First, education is not and never has been about giving people knowledge. I wonder if the people making this argument have ever heard of a public library. People have always been able to get their hands on information, if they've been willing to do a little work to get it. The internet just makes it a little bit easier. If education were as easy as giving people information, then we would not talk about some such thing as education. We'd have no need to. You should know that when the printing press was on the rise in early modern Europe, there was eerily similar talk of educators being out of business. If you can just put all the knowledge in books, and those books are no longer the property of a powerful caste, what purpose do monks serve? But of course, having a book filled with the world's knowledge, and having that knowledge, are two separate things. I assure you: when I teach freshman composition, I could leave my students alone in the classroom with their textbooks for the whole semester, and they wouldn't come out of it with any more skills or knowledge than they had when they first started. My job is to cram the education into their heads.

I don't exaggerate, and I imply resistance for a reason: most students, in most educational contexts, resist being educated. It's true. It's not just true, but banal and obvious. Why do we have truancy officers? Why do teachers device intricate schemes of punishment and reward? Why do we have Norman Rockwell visions of students playing hooky or sitting in the corner with a dunce cap? Because many students have only the barest desire to learn. That's why people made it illegal for them not to go to school!
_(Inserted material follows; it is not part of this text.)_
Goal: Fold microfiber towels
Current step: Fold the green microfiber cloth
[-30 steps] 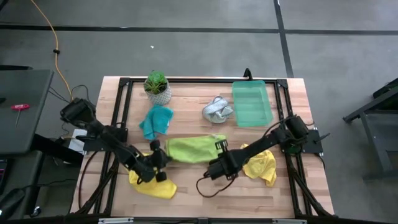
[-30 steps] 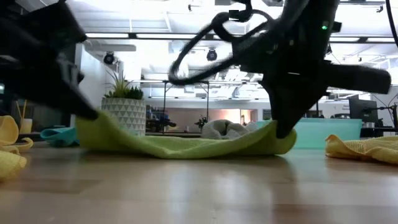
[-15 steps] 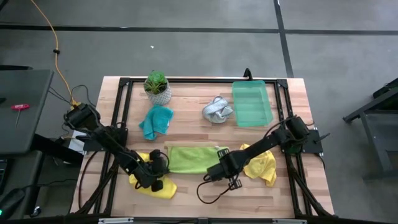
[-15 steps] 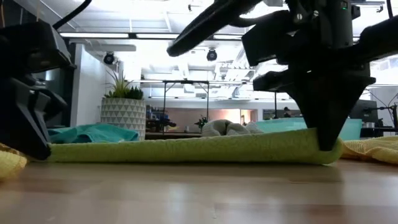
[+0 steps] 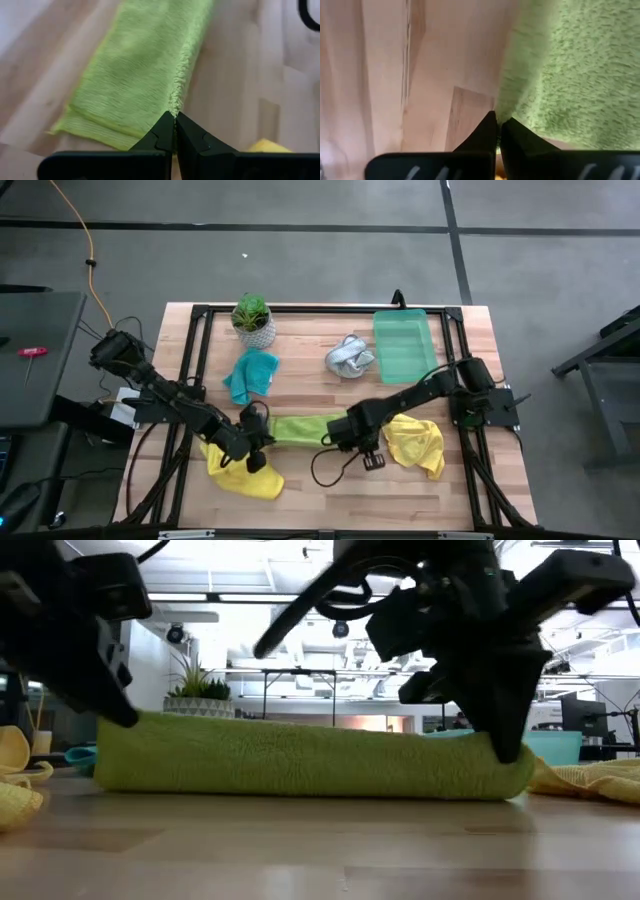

When Aaron Swartz died, I read a couple people lamenting that not everyone is self-educated in the way he was, that not everyone could enjoy unstructured, self-directed education like Swartz had. And I just thought to myself, god, what a fantasy. What a silly fantasy. Most people are never, ever going to be autodidacts. If such a thing were likely or even possible, we wouldn't have our endless educational debates. Let me tell you a dirty secret about college students: they mostly want more structure, not less. They are constantly asking for rubrics and models and explicit directions on how to get an A. That's the question: not "how can I do this my own way," but "how can I ensure I get the best possible grade?" I am constantly pushing back against their desire to be told how to do every individual step in every individual assignment. There's no sense in which my teaching or my students or my university are unique, in that. Many of my students are brilliant, but they want to do as little as possible to succeed. You will find that they share this tendency with most people. That's precisely why a self-directed, self-motivated, and intellectually curious student is always so refreshing. I love undergrads and I love teaching, and I'm not trying to damn people here. I'm saying that this is the role of an educator. It's not to unleash information and let students find their own bliss. It isn't, it never has been, and it can't be.

Again, the same complaint from me: our debates about education are filled with so much bullshit fantasy about what most students or all students are like, that there's no room to talk about reality. The orthodoxy in education debates is to talk as if every student is some budding genius who needs only to have their potential unlocked and then to pursue their own bliss. Most students are not like Aaron Swartz and they never will be. Trying to erect an entire educational system based on the habits of the extremely rare individuals at the top of the heap is idiocy.

To be useful in the education debate, you have to imagine your average student, in any level of education, as you do the average person. And very few of us imagine the average person to be a budding genius. This romanticized fantasy about what most students want or can achieve is a direct and serious impediment to making education as good as it can be. What's more, it demonstrates the basic poverty of our national conversation on the topic: so many of the loudest voices have never taught anyone anything at all.